**The problem**
Lines holding the word "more" are the ones to copy from the data below.

Data excerpts
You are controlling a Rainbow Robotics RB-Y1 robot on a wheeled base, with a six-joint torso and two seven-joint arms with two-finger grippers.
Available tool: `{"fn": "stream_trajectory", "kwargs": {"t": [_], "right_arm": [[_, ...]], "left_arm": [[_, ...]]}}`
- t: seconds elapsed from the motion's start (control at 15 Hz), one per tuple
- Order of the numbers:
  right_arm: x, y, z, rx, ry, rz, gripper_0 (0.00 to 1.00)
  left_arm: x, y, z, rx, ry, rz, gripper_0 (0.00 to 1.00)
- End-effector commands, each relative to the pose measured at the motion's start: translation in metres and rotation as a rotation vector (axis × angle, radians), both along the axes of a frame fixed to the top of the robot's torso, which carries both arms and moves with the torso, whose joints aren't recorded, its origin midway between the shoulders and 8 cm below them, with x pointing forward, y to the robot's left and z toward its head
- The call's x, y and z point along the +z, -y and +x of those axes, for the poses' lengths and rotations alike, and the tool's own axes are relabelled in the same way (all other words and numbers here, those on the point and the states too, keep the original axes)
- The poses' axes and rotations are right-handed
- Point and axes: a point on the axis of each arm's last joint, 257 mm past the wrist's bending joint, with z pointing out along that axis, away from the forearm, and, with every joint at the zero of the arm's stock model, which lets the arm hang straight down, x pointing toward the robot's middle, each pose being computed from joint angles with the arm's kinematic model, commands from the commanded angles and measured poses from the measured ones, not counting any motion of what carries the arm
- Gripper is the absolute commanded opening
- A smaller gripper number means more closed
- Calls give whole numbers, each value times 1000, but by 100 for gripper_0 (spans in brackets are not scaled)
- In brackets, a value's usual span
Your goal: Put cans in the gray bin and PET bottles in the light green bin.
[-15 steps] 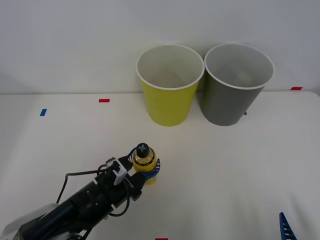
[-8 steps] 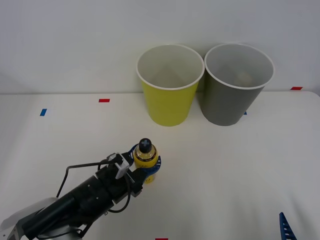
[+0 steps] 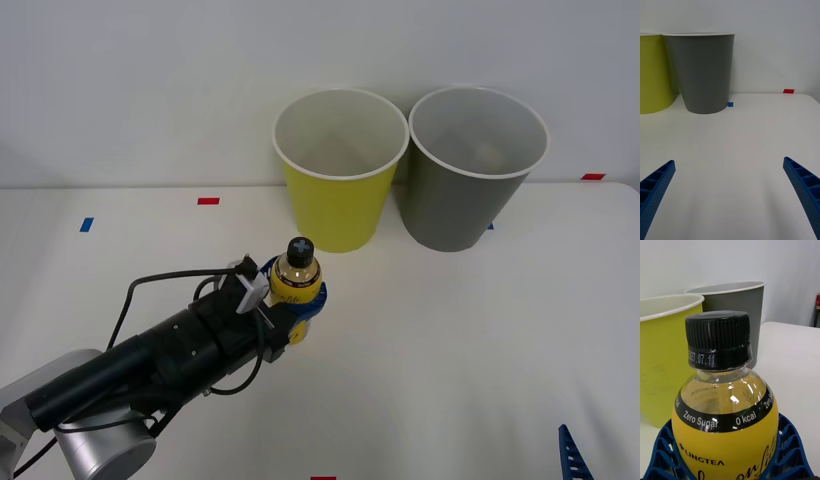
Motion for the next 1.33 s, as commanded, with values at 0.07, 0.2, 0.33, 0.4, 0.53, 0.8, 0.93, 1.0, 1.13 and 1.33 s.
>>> {"fn": "stream_trajectory", "kwargs": {"t": [0.07,0.2,0.33,0.4,0.53,0.8,0.93,1.0,1.13,1.33], "right_arm": [[0,0,0,0,0,0,100],[0,0,0,0,0,0,100],[0,0,0,0,0,0,100],[0,0,0,0,0,0,100],[0,0,0,0,0,0,100],[0,0,0,0,0,0,100],[0,0,0,0,0,0,100],[0,0,0,0,0,0,100],[0,0,0,0,0,0,100],[0,0,0,0,0,0,100]], "left_arm": [[23,0,1,6,-2,45,0],[35,0,0,8,-6,80,0],[48,-3,0,19,-24,120,0],[51,-4,-1,22,-32,130,0],[68,-9,-1,44,-46,162,0],[99,-28,-6,54,-75,217,0],[118,-45,-6,56,-53,250,0],[127,-52,-6,60,-33,264,0],[148,-68,-6,78,36,296,0],[182,-85,-2,121,112,261,0]]}}
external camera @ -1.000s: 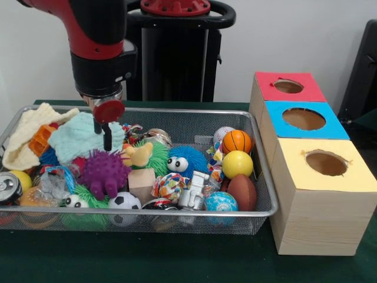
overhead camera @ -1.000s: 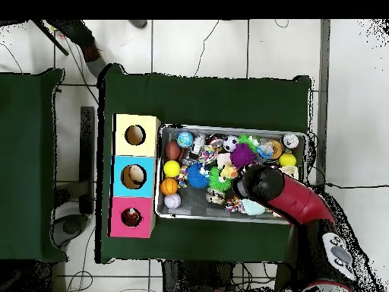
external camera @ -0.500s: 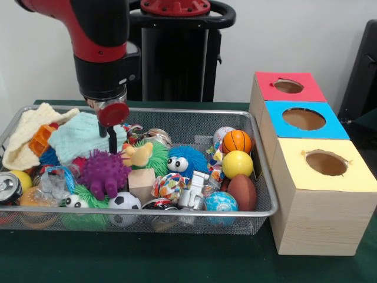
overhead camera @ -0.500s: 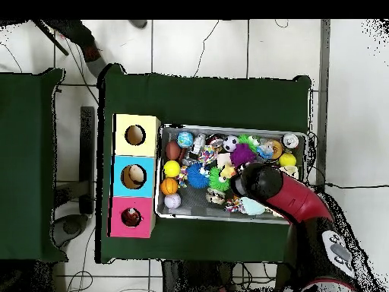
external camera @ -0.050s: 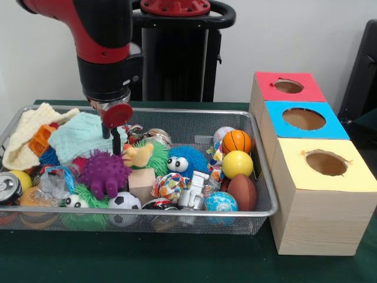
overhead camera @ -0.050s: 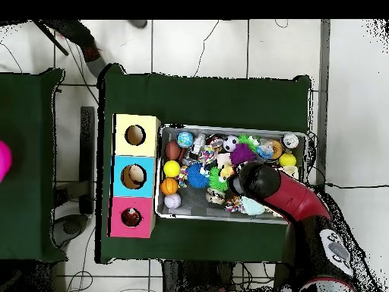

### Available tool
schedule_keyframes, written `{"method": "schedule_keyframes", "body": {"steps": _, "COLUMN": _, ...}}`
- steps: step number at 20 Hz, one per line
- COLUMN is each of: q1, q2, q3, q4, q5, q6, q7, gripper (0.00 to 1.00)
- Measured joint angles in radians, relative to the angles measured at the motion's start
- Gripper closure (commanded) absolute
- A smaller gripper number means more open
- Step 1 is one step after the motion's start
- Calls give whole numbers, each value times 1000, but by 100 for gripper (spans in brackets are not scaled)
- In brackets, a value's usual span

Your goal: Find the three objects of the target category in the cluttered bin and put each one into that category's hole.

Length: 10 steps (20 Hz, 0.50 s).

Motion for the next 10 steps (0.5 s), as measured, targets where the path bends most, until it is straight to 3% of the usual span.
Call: {"method": "schedule_keyframes", "body": {"steps": 10, "q1": 65, "q2": -4, "q3": 1, "q4": 24, "q5": 3, "q6": 0, "q7": 0, "gripper": 0}}
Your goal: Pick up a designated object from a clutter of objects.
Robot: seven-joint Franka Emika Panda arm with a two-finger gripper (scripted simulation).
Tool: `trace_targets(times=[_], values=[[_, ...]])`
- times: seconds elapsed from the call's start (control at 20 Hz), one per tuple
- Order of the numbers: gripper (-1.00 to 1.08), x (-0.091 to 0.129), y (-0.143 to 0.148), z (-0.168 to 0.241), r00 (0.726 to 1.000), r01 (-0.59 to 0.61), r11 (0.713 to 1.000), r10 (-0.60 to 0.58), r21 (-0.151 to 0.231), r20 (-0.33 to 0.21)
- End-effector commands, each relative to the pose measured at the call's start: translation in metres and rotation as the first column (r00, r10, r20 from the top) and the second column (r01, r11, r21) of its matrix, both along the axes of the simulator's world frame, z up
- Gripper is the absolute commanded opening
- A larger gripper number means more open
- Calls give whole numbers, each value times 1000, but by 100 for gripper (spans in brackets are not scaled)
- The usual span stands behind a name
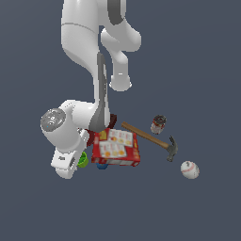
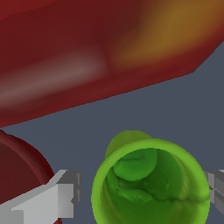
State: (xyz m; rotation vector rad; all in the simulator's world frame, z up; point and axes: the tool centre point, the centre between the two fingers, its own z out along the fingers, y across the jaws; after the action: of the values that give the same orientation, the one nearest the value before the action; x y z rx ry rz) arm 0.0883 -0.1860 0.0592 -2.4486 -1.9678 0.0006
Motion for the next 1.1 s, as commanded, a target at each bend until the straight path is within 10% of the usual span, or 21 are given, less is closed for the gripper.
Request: trace_targets(times=[0.0,0.25,0.3,1.05], values=[[100,0,0,-11,1000,-1,1000,1,0,0],[100,1,0,-17,1000,-2,1000,2,0,0],[-100,1,0,-17,1000,-2,1000,2,0,0],[-100,-1,2,-12,1000,-1,1000,1,0,1]])
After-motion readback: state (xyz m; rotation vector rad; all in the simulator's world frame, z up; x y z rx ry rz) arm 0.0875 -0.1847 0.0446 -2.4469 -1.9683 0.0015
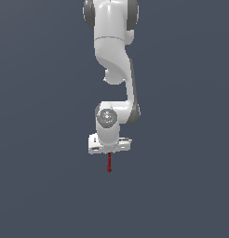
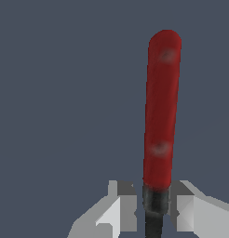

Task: Pick up the object and move it to a goal position.

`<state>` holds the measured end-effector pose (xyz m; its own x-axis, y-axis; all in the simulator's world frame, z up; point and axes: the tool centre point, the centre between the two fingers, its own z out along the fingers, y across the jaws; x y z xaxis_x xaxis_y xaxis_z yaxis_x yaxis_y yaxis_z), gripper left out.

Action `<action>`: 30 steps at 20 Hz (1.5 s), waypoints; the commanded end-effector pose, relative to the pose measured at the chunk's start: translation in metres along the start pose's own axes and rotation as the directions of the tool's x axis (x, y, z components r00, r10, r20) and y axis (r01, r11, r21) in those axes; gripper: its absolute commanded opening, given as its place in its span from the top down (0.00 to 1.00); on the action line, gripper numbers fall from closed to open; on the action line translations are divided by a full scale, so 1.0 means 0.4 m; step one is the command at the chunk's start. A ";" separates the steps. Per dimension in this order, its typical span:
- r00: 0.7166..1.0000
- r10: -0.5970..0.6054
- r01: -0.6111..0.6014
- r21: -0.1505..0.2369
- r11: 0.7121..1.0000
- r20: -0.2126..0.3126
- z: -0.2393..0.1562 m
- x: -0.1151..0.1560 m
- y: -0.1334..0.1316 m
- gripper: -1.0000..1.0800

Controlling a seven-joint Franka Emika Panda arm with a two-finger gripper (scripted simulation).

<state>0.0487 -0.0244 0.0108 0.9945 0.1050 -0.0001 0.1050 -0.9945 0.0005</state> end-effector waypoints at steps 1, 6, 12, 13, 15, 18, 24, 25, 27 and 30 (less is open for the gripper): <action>1.000 -0.001 0.001 0.000 1.000 0.000 0.001 0.000 -0.001 1.00; 1.000 -0.001 0.001 0.000 1.000 0.000 0.001 0.000 -0.001 1.00; 1.000 0.002 -0.002 -0.001 1.000 -0.002 -0.010 -0.003 0.010 1.00; 1.000 0.002 -0.002 -0.001 1.000 -0.002 -0.015 -0.006 0.013 1.00; 1.000 0.002 -0.002 -0.001 1.000 -0.002 -0.027 -0.013 0.021 1.00; 1.000 0.002 -0.002 -0.001 1.000 -0.002 -0.054 -0.028 0.039 1.00; 1.000 0.002 -0.002 -0.001 1.000 -0.001 -0.137 -0.075 0.095 1.00; 1.000 0.002 -0.002 -0.001 1.000 -0.001 -0.155 -0.085 0.108 1.00; 1.000 0.002 -0.002 -0.001 1.000 -0.001 -0.196 -0.108 0.136 1.00; 1.000 0.001 -0.001 0.000 1.000 -0.001 -0.264 -0.144 0.181 1.00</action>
<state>0.0055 -0.0924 0.1025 0.9946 0.1041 0.0001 0.1041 -0.9946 0.0005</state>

**Reply**
- A smaller gripper number means more closed
- A smaller gripper number means more open
- A larger gripper number means more open

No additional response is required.